(Data supplied)
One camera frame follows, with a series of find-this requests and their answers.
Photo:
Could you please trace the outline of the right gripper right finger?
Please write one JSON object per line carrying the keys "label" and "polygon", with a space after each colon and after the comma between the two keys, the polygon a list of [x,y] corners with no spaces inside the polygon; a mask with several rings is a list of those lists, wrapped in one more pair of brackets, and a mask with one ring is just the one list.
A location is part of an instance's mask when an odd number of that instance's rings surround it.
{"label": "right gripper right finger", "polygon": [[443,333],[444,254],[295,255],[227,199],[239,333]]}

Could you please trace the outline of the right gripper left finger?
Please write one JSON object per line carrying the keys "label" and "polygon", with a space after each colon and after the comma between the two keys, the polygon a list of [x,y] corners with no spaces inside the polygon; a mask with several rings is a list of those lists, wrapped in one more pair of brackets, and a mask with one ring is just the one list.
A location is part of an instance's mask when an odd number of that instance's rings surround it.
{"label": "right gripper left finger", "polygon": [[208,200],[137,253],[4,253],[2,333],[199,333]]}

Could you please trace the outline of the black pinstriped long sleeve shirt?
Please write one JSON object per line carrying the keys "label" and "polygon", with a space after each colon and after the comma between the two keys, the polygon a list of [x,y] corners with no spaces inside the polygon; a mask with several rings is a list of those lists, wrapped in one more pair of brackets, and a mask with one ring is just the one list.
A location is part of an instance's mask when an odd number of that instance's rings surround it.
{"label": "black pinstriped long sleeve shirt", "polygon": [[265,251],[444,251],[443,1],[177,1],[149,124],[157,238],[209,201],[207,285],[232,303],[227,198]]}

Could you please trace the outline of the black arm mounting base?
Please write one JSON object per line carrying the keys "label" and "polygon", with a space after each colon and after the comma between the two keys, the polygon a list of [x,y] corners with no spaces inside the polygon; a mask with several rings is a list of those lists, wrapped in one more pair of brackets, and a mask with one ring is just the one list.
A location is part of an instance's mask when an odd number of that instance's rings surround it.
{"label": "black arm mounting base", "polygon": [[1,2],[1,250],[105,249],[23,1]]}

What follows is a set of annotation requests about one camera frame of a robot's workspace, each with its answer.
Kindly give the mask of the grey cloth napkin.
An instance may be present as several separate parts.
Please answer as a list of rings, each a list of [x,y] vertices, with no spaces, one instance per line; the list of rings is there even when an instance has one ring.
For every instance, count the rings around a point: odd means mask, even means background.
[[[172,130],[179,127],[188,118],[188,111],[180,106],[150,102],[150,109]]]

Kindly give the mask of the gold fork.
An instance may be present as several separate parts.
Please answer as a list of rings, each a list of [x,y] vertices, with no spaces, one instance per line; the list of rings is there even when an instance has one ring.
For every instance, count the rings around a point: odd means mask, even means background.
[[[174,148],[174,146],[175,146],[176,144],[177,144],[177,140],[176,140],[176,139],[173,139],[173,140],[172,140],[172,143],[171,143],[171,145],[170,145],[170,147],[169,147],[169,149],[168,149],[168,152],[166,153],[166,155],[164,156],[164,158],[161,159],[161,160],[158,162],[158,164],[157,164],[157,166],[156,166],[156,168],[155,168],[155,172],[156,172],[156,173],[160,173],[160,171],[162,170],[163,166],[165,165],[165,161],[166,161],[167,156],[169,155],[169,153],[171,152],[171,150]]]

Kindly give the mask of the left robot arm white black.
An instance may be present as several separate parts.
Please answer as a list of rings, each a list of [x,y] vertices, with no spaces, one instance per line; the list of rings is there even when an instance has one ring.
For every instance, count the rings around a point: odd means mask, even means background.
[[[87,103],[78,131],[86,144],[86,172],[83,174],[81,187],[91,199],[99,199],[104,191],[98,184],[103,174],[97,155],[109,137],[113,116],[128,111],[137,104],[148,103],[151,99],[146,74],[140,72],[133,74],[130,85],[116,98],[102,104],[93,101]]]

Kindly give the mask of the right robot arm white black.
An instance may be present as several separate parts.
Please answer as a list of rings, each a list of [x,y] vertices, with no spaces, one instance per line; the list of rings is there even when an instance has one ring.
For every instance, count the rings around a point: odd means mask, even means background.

(What you have to do) Having read the material, set all of it down again without a single difference.

(Answer box)
One camera frame follows, with a series of find-this requests and their answers.
Photo:
Could you please trace the outline of the right gripper right finger?
Please write one JSON object per line carrying the keys "label" and "polygon", with a space after each colon and after the comma between the two keys, the polygon a list of [x,y] corners with no spaces inside the polygon; a mask with several rings is a list of those lists, wrapped in one more pair of brackets, and a mask with one ring is just the one list.
A location is part of an instance's mask when an odd number of that instance's rings surround it.
{"label": "right gripper right finger", "polygon": [[443,333],[444,254],[295,255],[227,199],[239,333]]}

Could you please trace the outline of the right gripper left finger?
Please write one JSON object per line carrying the keys "label" and "polygon", with a space after each colon and after the comma between the two keys, the polygon a list of [x,y] corners with no spaces inside the polygon; a mask with several rings is a list of those lists, wrapped in one more pair of brackets, and a mask with one ring is just the one list.
A location is part of an instance's mask when an odd number of that instance's rings surround it.
{"label": "right gripper left finger", "polygon": [[208,200],[137,253],[4,253],[2,333],[199,333]]}

Could you please trace the outline of the black pinstriped long sleeve shirt?
Please write one JSON object per line carrying the keys "label" and "polygon", with a space after each colon and after the comma between the two keys, the polygon a list of [x,y] corners with no spaces inside the polygon; a mask with several rings is a list of those lists, wrapped in one more pair of brackets, and a mask with one ring is just the one list.
A location is part of an instance's mask when an odd number of that instance's rings surround it.
{"label": "black pinstriped long sleeve shirt", "polygon": [[265,251],[444,251],[443,1],[177,1],[149,124],[157,238],[209,201],[207,285],[232,303],[227,198]]}

Could you please trace the outline of the black arm mounting base?
Please write one JSON object per line carrying the keys "label" and "polygon", with a space after each colon and after the comma between the two keys, the polygon a list of [x,y] corners with no spaces inside the polygon; a mask with several rings is a list of those lists, wrapped in one more pair of brackets, and a mask with one ring is just the one list.
A location is part of an instance's mask when an odd number of that instance's rings surround it.
{"label": "black arm mounting base", "polygon": [[1,2],[1,250],[105,249],[23,1]]}

What follows is a set of annotation requests about one camera frame of a robot's workspace, each with its answer.
Kindly give the mask of the grey cloth napkin.
An instance may be present as several separate parts.
Please answer as a list of rings, each a list of [x,y] vertices, with no spaces, one instance per line; the list of rings is there even when an instance has one ring.
For every instance, count the rings around a point: odd means mask, even means background.
[[[172,130],[179,127],[188,118],[188,111],[180,106],[150,102],[150,109]]]

Kindly give the mask of the gold fork.
An instance may be present as several separate parts.
Please answer as a list of rings, each a list of [x,y] vertices, with no spaces, one instance per line; the list of rings is there even when an instance has one ring.
For every instance, count the rings around a point: odd means mask, even means background.
[[[174,148],[174,146],[175,146],[176,144],[177,144],[177,140],[176,140],[176,139],[173,139],[173,140],[172,140],[172,143],[171,143],[171,145],[170,145],[170,147],[169,147],[169,149],[168,149],[168,152],[166,153],[166,155],[164,156],[164,158],[161,159],[161,160],[158,162],[158,164],[157,164],[157,166],[156,166],[156,168],[155,168],[155,172],[156,172],[156,173],[160,173],[160,171],[162,170],[163,166],[165,165],[165,161],[166,161],[167,156],[169,155],[169,153],[171,152],[171,150]]]

Kindly give the mask of the left robot arm white black.
An instance may be present as several separate parts.
Please answer as a list of rings, each a list of [x,y] vertices, with no spaces, one instance per line; the list of rings is there even when an instance has one ring.
For every instance, count the rings around a point: odd means mask, even means background.
[[[87,103],[78,131],[86,144],[86,172],[83,174],[81,187],[91,199],[99,199],[104,191],[98,184],[103,174],[97,155],[109,137],[113,116],[128,111],[137,104],[148,103],[151,99],[146,74],[140,72],[133,74],[130,85],[116,98],[102,104],[93,101]]]

Kindly give the mask of the right robot arm white black.
An instance may be present as several separate parts.
Please answer as a list of rings, each a list of [x,y] vertices, with no spaces, one instance per line; the list of rings is there even when an instance has one ring.
For every instance, count the rings around a point: odd means mask, even means background.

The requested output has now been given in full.